[Entries supplied]
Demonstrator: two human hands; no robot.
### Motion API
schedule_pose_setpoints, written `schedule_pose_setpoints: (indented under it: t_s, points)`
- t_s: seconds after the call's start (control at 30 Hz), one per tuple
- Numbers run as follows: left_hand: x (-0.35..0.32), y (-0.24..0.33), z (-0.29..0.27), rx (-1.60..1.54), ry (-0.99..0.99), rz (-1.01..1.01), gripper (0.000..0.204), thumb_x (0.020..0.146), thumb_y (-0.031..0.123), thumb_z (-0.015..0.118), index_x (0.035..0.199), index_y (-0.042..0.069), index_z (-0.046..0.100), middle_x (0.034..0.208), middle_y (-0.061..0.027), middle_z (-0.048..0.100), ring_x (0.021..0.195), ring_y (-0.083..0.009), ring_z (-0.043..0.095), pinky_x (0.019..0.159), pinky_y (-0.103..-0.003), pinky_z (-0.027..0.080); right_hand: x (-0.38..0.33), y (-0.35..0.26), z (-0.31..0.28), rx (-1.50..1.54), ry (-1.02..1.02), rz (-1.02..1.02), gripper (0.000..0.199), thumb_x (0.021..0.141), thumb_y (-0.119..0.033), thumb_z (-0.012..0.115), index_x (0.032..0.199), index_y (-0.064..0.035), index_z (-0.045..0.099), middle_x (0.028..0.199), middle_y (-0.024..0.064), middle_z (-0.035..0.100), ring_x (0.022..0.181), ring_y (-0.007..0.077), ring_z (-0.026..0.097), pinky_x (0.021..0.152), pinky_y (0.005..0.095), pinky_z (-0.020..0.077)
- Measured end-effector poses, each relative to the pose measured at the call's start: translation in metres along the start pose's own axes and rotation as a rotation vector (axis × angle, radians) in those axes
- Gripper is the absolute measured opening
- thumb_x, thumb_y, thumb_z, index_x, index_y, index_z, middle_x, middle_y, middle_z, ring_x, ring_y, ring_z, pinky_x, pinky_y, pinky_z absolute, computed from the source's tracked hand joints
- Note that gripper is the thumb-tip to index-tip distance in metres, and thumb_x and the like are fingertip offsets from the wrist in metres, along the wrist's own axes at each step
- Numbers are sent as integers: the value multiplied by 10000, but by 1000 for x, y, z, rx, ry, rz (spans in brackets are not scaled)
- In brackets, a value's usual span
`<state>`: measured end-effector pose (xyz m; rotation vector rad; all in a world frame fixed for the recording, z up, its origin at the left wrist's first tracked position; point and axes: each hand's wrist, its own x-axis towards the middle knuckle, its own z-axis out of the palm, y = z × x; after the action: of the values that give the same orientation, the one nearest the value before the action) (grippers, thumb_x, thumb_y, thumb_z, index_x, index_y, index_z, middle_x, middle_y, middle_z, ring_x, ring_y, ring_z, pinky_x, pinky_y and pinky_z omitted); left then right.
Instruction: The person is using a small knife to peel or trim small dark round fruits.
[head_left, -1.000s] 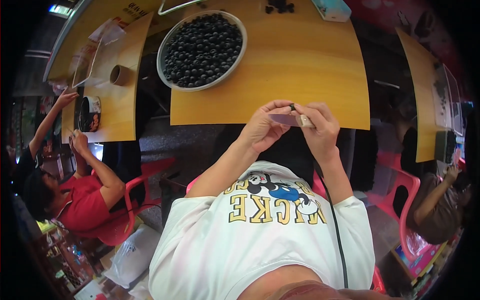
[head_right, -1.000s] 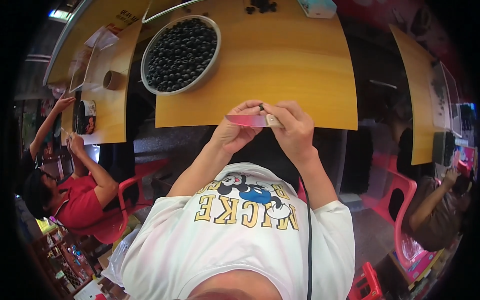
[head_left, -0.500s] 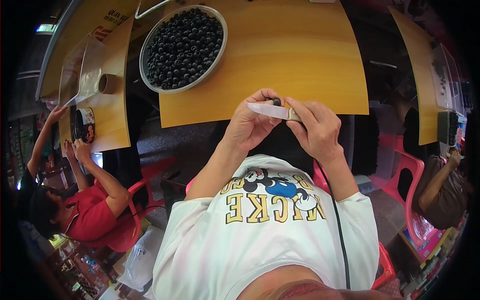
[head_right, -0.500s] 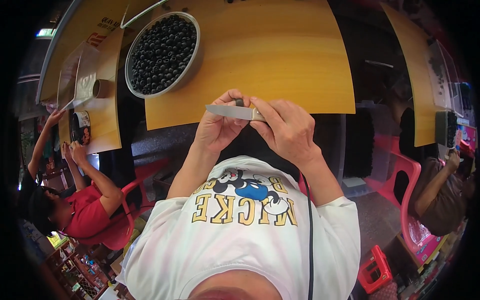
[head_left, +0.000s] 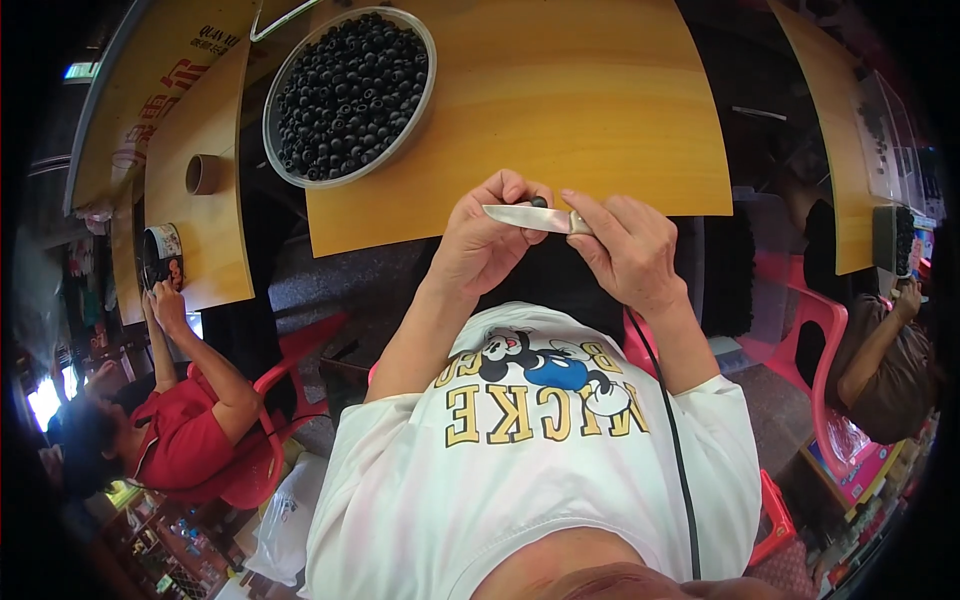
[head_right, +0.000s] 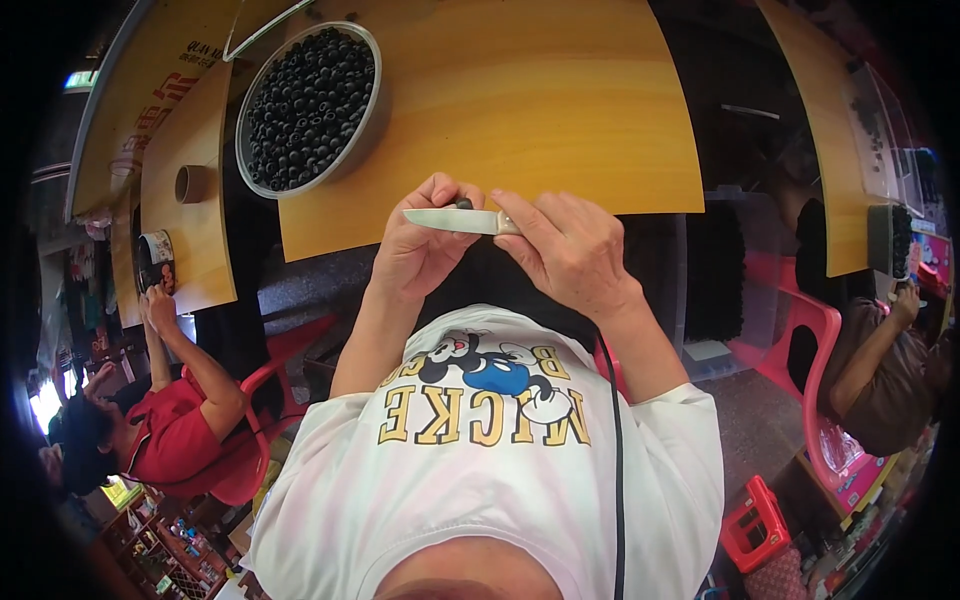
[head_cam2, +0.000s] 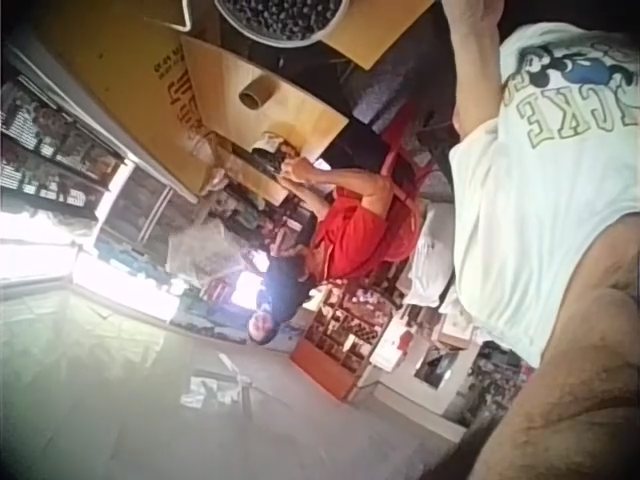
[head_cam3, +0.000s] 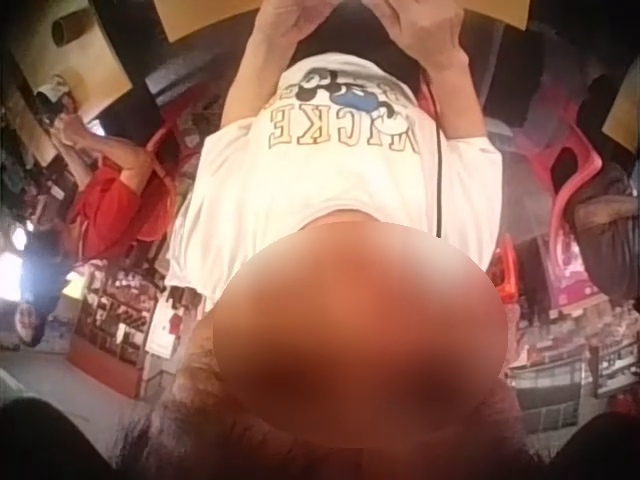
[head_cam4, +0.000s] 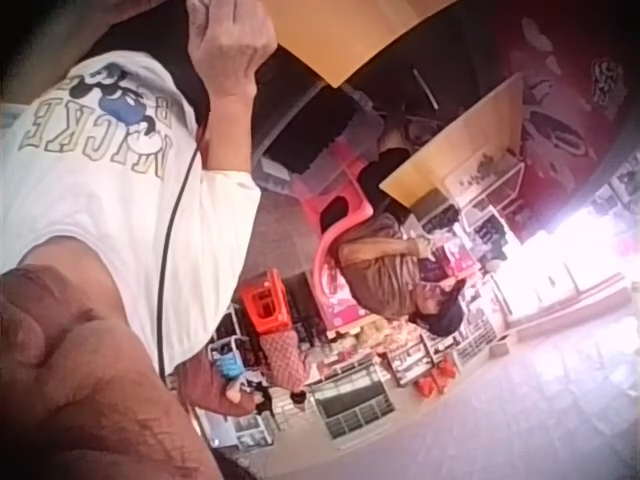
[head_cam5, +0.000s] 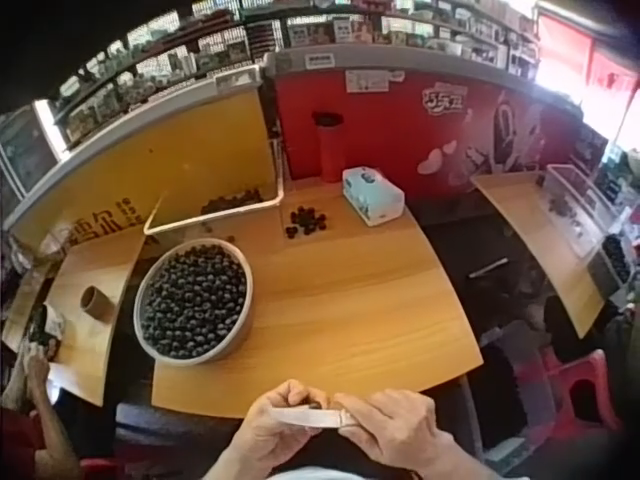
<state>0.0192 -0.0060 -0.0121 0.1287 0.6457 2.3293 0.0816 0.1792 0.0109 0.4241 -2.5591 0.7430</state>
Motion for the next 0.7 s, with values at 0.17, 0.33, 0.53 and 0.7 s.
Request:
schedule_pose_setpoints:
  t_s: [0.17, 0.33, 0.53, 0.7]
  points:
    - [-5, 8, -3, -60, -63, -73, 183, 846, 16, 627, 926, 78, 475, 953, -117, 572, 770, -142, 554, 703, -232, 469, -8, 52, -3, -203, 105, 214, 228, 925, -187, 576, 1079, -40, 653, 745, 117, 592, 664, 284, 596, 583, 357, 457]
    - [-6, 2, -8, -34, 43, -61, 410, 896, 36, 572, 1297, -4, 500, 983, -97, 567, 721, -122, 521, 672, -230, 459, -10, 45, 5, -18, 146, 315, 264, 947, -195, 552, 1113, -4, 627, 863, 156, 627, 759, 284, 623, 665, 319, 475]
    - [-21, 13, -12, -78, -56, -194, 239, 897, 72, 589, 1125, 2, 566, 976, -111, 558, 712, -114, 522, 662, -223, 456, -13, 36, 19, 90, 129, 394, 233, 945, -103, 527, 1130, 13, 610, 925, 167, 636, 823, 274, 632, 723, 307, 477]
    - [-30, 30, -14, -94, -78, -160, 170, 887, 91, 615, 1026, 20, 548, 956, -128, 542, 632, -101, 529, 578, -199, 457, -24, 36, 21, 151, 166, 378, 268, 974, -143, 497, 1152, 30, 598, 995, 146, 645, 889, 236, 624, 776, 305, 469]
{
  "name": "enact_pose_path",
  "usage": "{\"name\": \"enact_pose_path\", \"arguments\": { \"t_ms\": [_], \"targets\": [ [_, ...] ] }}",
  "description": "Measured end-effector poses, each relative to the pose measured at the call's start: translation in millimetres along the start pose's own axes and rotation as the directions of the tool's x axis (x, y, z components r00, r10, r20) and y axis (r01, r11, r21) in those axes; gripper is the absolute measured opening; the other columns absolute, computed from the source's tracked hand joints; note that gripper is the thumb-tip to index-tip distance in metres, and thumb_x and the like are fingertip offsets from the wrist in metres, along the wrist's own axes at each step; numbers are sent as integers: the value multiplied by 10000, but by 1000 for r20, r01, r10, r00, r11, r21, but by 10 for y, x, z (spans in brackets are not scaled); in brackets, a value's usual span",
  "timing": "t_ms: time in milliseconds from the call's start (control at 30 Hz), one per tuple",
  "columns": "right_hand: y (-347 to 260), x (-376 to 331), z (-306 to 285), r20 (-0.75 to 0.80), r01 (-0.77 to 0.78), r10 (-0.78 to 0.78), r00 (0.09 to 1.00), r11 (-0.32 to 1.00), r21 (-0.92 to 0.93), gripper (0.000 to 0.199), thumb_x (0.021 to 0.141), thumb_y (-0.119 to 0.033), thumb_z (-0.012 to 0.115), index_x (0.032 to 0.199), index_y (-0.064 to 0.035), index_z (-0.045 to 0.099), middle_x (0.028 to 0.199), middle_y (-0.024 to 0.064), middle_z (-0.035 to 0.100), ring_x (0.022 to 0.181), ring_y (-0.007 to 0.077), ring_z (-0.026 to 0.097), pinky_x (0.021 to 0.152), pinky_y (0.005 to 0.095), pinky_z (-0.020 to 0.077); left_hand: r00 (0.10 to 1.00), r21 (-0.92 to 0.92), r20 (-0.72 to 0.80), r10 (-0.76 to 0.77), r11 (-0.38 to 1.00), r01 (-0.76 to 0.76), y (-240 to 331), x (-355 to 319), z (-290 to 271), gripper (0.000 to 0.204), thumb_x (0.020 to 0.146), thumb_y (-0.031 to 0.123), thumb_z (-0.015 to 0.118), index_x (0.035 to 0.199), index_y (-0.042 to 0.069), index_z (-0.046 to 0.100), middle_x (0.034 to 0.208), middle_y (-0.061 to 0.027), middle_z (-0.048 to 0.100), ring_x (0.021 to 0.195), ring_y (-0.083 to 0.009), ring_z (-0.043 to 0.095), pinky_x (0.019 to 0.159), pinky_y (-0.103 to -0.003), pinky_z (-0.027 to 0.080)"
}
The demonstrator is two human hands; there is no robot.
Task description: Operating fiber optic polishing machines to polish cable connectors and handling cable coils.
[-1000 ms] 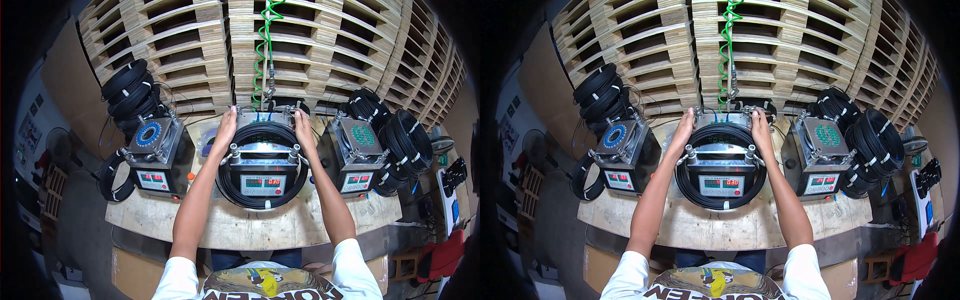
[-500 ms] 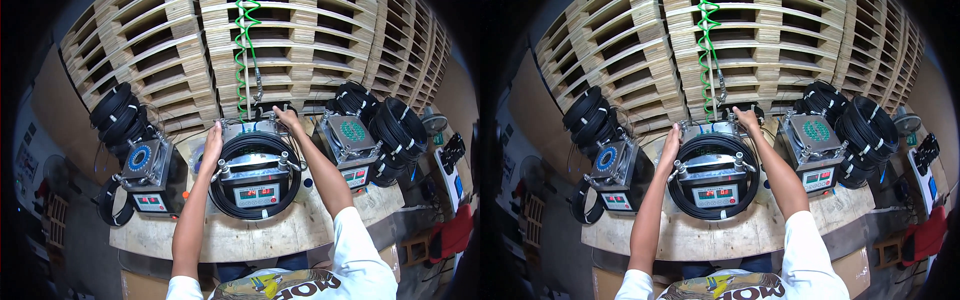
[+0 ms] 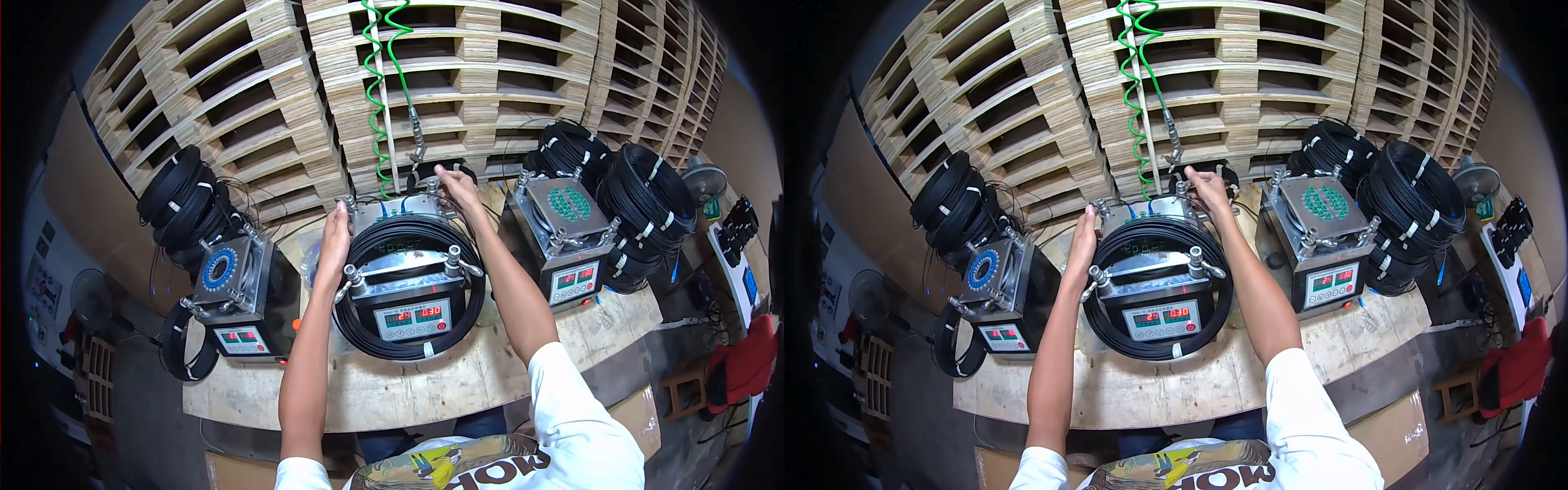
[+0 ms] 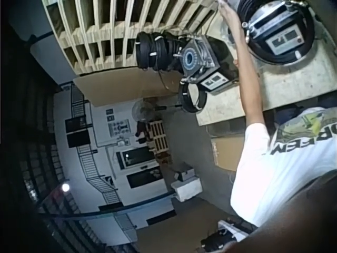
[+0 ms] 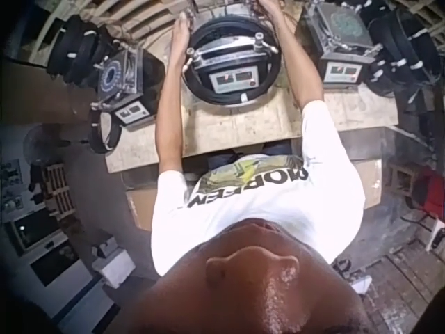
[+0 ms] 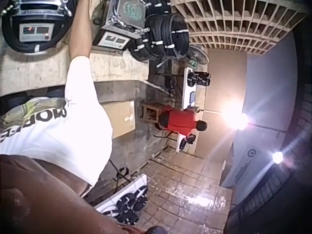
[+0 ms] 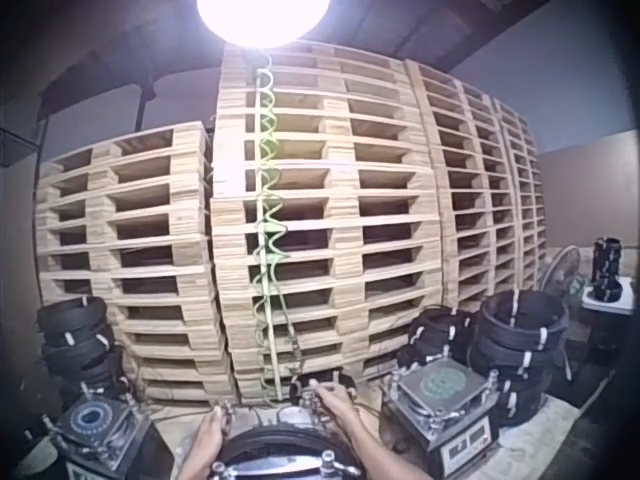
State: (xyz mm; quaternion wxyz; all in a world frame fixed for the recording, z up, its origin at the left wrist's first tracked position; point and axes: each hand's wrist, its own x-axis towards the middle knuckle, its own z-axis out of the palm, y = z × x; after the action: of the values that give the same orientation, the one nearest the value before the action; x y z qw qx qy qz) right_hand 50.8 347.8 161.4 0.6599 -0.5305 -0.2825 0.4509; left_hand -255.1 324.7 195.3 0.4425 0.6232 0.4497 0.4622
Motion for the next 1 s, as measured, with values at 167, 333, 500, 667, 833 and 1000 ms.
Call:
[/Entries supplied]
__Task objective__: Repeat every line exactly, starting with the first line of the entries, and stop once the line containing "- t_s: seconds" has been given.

__Task output__:
Demonstrator: two human hands; no robot.
### Motion API
schedule_pose_setpoints, written `schedule_pose_setpoints: (indented under it: t_s, points)`
- t_s: seconds after the call's start (control at 30 Hz), one per tuple

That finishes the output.